This starts as fantasy, but nothing is as it seems. No it is this strange mix of fantasy and sci-fi and Tepper does it so well. She mixes things up and little by little I get to understand this world. Is it Earth? Is it a new planet? Well, I will not tell you that, read and see. What I can tell you is that it is a world that got destroyed by war, by stupidity, by humans, what else. Some left for another planet and those left behind struggled to get by. In the countryside there are villages and farmers. In the cities gangs rule with weapons. In Archetypal villages archetypes live; oracles, prophets, heroes, princesses, witches. Why? To save the rest from those who might cause trouble. There is also Edgers who live behinds walls and have technology, and the place of power where Families rule and use androids. But there are also ogres and dragons in the forest. Like I said, nothing is what it seems.

There you go, a world so strange, but still very real. There are reasons for everything and we get to know why things are like they are. Books are burned if they are older than 50 years, because if you can't read about the past, you can't remember it and you can't go to war over silly things. There are people out there trying to save nature. And while I read I kept wondering what, and how. The clues are there and it was so fun finding out more. I love a well created world and that it sure is.

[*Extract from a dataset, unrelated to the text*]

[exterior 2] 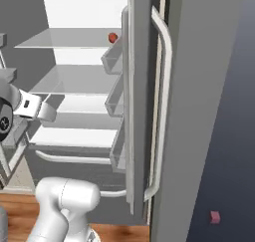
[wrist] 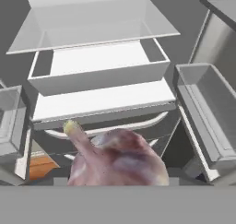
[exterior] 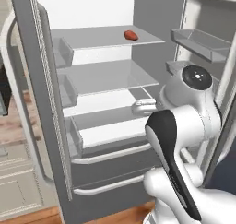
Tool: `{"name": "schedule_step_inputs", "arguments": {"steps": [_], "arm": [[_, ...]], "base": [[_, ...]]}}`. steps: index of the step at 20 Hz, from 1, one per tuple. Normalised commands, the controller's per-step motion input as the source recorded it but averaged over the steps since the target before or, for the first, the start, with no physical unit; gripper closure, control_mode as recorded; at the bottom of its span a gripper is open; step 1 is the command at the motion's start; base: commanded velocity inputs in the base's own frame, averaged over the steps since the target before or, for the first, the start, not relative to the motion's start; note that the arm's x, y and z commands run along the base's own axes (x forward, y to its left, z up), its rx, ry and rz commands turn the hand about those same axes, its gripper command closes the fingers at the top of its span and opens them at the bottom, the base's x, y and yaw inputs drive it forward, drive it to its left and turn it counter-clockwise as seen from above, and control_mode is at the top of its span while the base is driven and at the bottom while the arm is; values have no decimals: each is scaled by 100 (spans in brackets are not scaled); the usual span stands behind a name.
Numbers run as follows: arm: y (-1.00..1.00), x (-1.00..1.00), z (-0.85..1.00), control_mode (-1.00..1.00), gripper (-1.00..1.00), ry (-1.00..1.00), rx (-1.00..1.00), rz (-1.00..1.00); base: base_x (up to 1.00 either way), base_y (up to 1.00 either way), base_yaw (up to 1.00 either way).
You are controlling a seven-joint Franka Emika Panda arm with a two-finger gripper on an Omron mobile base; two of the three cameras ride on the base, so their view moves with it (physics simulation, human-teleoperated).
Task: Retrieve the bottle and the shaker from the cabinet and place them next to the mixing bowl on the counter. Then add garlic from the fridge to the mixing bowl.
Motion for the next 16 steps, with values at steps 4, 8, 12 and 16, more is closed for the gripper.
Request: {"name": "schedule_step_inputs", "arguments": {"steps": [4, 8, 12, 16], "arm": [[0, 0, 0, 100, 100, 0, 0, 0], [0, 0, 0, 100, 100, 0, 0, 0], [0, 0, 0, 100, 100, 0, 0, 0], [0, 0, 0, 100, 100, 0, 0, 0]], "base": [[-100, 0, 10], [-100, 9, 17], [-96, 9, 39], [-55, 40, 78]]}}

About the story then. Well a young man leaves for the city and becomes a ganger. And orphan is taken to an archetypal village and at the place of power a woman wants just that, power, and to go to the stars. These stories are all connected. I liked Abasio, the boy who leaves for the city. He knows the cities are bad, his own mum had been a gangers concubine and fled. But still he leaves. Orphan is a mystery, and someone is out after her. But she is just a sweet girl. And then there are others that they meet, good people, and bad people.

I liked it, it was a freaky book, in a good way. I love fantasy so of course I was all over that angle, and sci-fi is fun too. This mix here, more fantasy than sci-fi is another great mix. There is technology, just not much, or used that much. Therefore it makes it the more interesting. She also has a way to keep you interested, because you can't see anything coming.

What to call this book then? Post-apocalyptic, dystopia, fantasy, sci-fi, your call. Whatever suits you. And that is also its strong side, it can be something for everyone.

I do recommend it if you want to try something different. Tepper is a master storyteller and she will keep on surprising you.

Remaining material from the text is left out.